[Numpy-discussion] using loadtxt to load a text file in to a numpy array

Fri Jan 17 12:13:05 EST 2014

On Fri, Jan 17, 2014 at 10:58:25AM -0500, josef.pktd at gmail.com wrote:
> On Fri, Jan 17, 2014 at 10:26 AM, Oscar Benjamin
> <oscar.j.benjamin at gmail.com> wrote:
> > On Fri, Jan 17, 2014 at 03:12:32PM +0100, Julian Taylor wrote:
> >
> > You don't show how you created the file. I think that in your case the
> > content of 'filenames.txt' is correctly encoded latin-1.
> 
> I had created it with os.listdir but deleted some lines

You used os.listdir to generate the unicode strings that you write to the
file. The underlying Win32 API returns filenames encoded as utf-16 but Python
takes care of decoding them under the hood so you just get abstract unicode
strings here in Python 3.

It is the write method of the file object that encodes the unicode strings and
hence determines the byte content of 'filenames5.txt'. You can check the
fout.encoding attribute to see what encoding it uses by default.

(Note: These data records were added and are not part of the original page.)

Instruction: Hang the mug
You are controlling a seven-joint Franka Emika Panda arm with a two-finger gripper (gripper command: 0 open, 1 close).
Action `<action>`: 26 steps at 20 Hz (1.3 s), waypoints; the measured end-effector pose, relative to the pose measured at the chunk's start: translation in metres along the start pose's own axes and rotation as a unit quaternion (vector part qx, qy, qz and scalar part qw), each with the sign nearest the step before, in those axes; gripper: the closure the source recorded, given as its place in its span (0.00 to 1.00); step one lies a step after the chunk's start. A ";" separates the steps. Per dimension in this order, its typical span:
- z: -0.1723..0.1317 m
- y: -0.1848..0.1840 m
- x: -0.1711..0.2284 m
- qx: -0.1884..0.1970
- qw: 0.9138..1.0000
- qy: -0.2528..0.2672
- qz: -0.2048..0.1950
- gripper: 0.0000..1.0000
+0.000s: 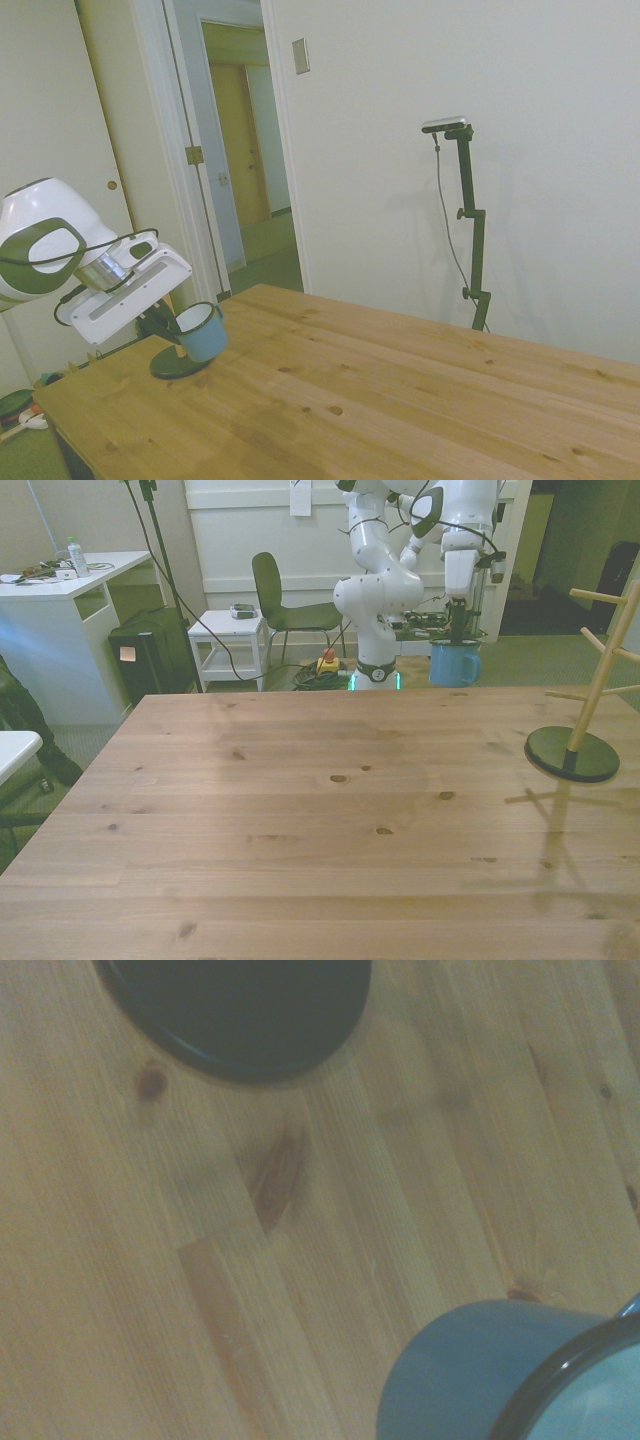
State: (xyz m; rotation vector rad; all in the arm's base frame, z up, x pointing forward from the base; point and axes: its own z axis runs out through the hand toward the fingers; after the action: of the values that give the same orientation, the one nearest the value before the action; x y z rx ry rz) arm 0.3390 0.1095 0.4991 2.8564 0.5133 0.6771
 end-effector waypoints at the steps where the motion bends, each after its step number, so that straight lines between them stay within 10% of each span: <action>1: -0.005 -0.001 -0.001 0.001 1.000 0.005 0.001 1.00; 26: -0.100 -0.007 -0.005 0.047 0.992 0.091 0.075 1.00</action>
State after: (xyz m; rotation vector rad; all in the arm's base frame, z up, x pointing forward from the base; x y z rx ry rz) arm 0.2865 0.1216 0.5838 2.9605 0.3669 0.9699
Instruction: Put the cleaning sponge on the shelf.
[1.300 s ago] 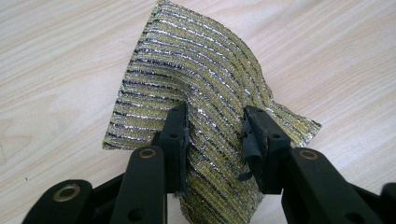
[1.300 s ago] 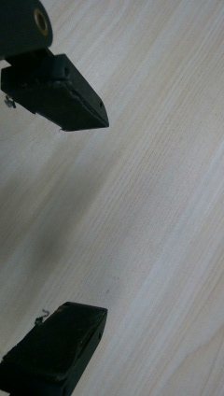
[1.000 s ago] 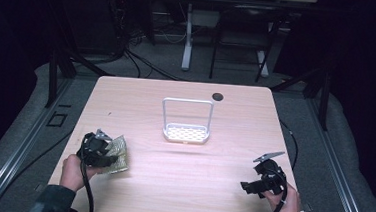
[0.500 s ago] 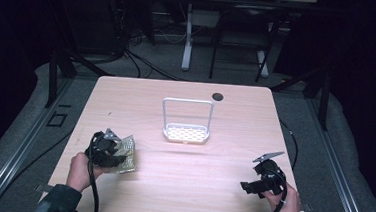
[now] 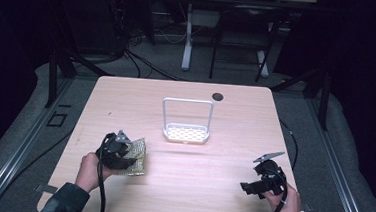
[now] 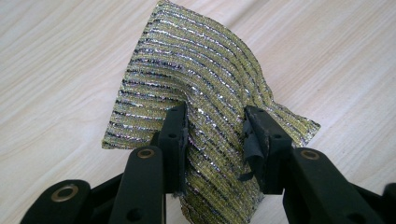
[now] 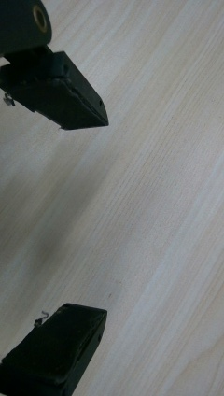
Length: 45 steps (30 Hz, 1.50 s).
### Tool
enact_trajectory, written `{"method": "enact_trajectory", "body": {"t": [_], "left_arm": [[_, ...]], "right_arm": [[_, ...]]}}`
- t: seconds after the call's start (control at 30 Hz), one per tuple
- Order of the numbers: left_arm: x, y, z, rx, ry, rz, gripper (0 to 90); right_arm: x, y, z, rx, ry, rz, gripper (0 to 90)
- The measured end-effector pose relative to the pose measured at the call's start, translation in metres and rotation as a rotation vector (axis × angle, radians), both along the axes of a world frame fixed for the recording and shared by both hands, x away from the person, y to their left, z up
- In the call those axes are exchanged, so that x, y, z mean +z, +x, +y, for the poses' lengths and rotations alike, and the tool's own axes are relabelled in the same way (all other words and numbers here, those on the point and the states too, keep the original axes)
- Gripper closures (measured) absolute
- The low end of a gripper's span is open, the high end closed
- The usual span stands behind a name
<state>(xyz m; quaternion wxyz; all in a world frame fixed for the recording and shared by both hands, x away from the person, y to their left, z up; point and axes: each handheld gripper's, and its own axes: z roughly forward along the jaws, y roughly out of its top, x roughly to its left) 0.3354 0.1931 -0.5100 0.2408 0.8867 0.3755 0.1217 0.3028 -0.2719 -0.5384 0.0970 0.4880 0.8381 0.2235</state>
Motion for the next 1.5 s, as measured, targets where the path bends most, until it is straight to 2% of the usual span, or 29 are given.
{"method": "enact_trajectory", "body": {"t": [0.43, 0.67, 1.5], "left_arm": [[0.003, 0.003, -0.025, -0.075, 0.000, 0.003, 61.3], [0.005, 0.004, -0.033, -0.096, 0.002, -0.004, 60.9], [0.017, 0.017, -0.077, -0.192, -0.013, -0.024, 61.0]], "right_arm": [[0.000, -0.001, 0.000, 0.008, 0.003, 0.006, 6.3], [0.000, 0.000, 0.000, 0.012, 0.001, 0.013, 6.5], [0.000, -0.001, 0.001, 0.014, 0.006, 0.006, 6.7]]}}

> Running the full script again I still get the same correct answer for fn
> ------------
> import os
> if 1:
>     with open('filenames5.txt', 'w') as fout:
>          fout.writelines([f + '\n' for f in os.listdir('.')])
> with open('filenames.txt') as fin:
>      print(fin.read())
> 
> import numpy
> 
> #filenames = numpy.loadtxt('filenames.txt')
> filenames = numpy.loadtxt('filenames5.txt', dtype='S')
> fn = open(filenames[-1])

The question is what do you get when you do:

In [1]: with open('tmp.txt', 'w') as fout:
...:     print(fout.encoding)
...:     
UTF-8

I get utf-8 by default if no encoding is specified. This means that when I
write to the file like so

In [2]: with open('tmp.txt', 'w') as fout:
   ...:     fout.write('Õscar')
   ...:  

If I read it back in binary I get different bytes from you:

In [3]: with open('tmp.txt', 'rb') as fin:
   ...:     print(fin.read())
   ...:     
b'\xc3\x95scar'

Numpy.loadtxt will correctly decode those bytes as utf-8:

In [5]: b'\xc3\x95scar'.decode('utf-8')
Out[5]: 'Õscar'

But then it reencodes them with latin-1 before storing them in the array:

In [6]: b'\xc3\x95scar'.decode('utf-8').encode('latin-1')
Out[6]: b'\xd5scar'

This byte string will not be recognised by my Linux OS (POSIX uses bytes for
filenames and an exact match is needed). So if I pass that to open() it will
fail.

<snip>
> 
> I get similar problems when I use a file that someone else has
> written, however I haven't seen much problems if I do everything on
> Windows.

If you use a proper explicit encoding then you can savetxt from any system and
loadtxt on any other without corruption.

> The main problems I get and where I don't know how it's supposed to
> work in the best way is when we get "foreign"  data.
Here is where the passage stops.